Lead Instrument Detection from Multitrack Music
Longshen Ou, Yu Takahashi, Ye Wang
TL;DR
This work introduces lead instrument detection in multitrack music, addressing the limitations of mixture-based analyses by leveraging two expert-annotated datasets and a novel model that uses a shared SSL encoder across tracks coupled with track-wise attention. The approach, enhanced by instrument and track embeddings as well as track permutation augmentation, outperforms traditional SVM and CRNN baselines and generalizes to unseen instruments and out-of-domain data. The authors provide extensive ablations, cross-dataset evaluations, and insights into data design for multitrack audio tasks. The results suggest practical impact for audio mixing, structure analysis, and music recommendation in complex multitrack scenarios.
Abstract
Prior approaches to lead instrument detection primarily analyze mixture audio, limited to coarse classifications and lacking generalization ability.
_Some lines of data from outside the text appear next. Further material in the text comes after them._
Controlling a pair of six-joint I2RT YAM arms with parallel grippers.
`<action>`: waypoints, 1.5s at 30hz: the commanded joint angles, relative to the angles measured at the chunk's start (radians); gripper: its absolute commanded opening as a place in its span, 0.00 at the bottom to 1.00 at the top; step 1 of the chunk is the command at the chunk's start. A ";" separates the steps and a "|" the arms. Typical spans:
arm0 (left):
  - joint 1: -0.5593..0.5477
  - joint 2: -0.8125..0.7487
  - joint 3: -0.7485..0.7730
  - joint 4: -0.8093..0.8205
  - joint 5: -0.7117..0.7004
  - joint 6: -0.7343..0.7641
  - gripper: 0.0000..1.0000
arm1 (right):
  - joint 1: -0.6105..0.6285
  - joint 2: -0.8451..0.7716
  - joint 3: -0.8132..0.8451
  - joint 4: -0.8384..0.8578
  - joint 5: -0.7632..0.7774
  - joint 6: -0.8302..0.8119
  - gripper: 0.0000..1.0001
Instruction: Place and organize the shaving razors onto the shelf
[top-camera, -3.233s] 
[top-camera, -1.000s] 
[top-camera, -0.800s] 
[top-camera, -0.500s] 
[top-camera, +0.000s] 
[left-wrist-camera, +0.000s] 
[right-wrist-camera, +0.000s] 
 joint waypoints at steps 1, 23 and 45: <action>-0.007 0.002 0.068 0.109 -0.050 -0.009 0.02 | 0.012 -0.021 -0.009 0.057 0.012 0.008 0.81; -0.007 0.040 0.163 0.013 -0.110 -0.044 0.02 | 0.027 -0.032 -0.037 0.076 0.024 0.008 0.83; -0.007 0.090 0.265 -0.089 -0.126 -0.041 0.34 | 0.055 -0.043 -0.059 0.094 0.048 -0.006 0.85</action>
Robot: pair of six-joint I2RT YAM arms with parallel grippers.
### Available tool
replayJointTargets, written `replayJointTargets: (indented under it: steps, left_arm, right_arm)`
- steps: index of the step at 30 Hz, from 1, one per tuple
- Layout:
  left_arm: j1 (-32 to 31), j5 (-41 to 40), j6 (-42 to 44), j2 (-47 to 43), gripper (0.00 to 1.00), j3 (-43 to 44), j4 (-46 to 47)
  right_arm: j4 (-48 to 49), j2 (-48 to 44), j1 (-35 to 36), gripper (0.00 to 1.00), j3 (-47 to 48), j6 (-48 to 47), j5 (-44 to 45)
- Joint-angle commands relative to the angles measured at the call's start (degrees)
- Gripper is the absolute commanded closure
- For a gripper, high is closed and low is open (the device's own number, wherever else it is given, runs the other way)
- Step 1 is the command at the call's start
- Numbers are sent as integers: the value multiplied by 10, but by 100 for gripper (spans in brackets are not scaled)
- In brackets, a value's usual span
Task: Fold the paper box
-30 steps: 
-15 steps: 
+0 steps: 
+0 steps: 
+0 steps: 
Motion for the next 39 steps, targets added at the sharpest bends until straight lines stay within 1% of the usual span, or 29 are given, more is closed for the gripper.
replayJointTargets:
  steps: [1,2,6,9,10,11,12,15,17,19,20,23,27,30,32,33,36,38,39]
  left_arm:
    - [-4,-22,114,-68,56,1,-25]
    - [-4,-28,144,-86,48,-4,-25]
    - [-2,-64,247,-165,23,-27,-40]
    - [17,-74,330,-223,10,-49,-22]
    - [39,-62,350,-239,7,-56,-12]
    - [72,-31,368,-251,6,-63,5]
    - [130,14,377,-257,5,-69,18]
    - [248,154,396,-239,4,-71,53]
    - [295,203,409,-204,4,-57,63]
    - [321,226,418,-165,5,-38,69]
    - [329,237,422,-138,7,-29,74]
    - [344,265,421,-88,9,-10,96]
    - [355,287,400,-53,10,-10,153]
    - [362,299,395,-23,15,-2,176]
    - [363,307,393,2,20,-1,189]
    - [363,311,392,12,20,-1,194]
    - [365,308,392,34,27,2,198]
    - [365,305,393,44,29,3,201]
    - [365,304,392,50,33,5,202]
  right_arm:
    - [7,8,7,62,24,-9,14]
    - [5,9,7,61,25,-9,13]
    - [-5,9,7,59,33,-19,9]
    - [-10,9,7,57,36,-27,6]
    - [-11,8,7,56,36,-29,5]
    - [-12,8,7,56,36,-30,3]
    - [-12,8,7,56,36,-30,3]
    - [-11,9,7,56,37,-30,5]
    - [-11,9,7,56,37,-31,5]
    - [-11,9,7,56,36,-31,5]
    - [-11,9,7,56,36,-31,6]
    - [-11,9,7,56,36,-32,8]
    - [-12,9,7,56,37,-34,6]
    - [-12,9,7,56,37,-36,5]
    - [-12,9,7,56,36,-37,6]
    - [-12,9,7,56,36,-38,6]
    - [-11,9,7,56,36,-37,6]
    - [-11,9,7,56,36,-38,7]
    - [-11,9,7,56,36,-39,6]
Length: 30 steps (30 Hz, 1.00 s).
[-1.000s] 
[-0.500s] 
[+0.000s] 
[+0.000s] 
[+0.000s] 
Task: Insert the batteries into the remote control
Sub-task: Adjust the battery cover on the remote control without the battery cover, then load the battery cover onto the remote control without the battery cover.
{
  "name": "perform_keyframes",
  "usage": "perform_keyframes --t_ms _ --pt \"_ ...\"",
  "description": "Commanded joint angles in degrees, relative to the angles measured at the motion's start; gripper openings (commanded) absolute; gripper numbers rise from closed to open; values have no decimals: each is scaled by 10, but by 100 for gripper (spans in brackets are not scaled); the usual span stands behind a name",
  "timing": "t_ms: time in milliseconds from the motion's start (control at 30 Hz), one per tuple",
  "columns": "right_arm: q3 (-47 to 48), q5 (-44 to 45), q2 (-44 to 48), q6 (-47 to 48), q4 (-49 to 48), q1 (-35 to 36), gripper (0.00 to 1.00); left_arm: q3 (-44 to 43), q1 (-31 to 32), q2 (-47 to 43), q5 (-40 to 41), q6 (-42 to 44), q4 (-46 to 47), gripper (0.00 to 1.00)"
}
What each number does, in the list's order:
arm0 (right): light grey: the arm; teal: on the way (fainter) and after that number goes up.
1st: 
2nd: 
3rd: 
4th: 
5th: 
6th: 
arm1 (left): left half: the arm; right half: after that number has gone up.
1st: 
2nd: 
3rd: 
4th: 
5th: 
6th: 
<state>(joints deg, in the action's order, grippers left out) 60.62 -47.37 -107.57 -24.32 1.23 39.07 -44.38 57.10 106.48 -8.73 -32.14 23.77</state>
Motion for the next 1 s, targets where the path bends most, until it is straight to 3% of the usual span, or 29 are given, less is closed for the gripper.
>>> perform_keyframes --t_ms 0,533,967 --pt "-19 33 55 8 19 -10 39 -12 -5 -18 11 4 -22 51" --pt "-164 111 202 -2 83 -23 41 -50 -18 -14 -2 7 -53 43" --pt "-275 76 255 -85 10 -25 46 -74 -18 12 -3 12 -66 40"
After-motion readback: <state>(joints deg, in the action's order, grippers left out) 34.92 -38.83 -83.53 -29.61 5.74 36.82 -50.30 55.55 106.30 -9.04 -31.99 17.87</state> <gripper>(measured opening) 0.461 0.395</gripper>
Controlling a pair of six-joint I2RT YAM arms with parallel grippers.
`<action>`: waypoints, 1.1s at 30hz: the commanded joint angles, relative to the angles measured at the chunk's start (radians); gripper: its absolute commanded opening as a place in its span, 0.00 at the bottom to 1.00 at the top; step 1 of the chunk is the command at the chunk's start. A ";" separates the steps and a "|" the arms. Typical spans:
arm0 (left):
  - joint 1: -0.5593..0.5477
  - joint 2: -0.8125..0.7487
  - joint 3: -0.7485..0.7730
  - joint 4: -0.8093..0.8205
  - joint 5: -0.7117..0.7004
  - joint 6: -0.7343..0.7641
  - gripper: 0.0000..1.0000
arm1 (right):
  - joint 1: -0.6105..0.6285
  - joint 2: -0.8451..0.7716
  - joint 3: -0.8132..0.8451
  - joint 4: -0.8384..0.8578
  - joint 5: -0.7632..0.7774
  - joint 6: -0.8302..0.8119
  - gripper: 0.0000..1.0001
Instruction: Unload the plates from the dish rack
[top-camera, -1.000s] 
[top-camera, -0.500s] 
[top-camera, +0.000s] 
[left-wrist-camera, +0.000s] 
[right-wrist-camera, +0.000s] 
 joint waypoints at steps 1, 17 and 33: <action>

This paper presents a novel approach to lead instrument detection in multitrack music audio by crafting expertly annotated datasets and designing a novel framework that integrates a self-supervised learning model with a track-wise, frame-level attention-based classifier. This attention mechanism dynamically extracts and aggregates track-specific features based on their auditory importance, enabling precise detection across varied instrument types and combinations. Enhanced by track classification and permutation augmentation, our model substantially outperforms existing SVM and CRNN models, showing robustness on unseen instruments and out-of-domain testing. We believe our exploration provides valuable insights for future research on audio content analysis in multitrack music settings.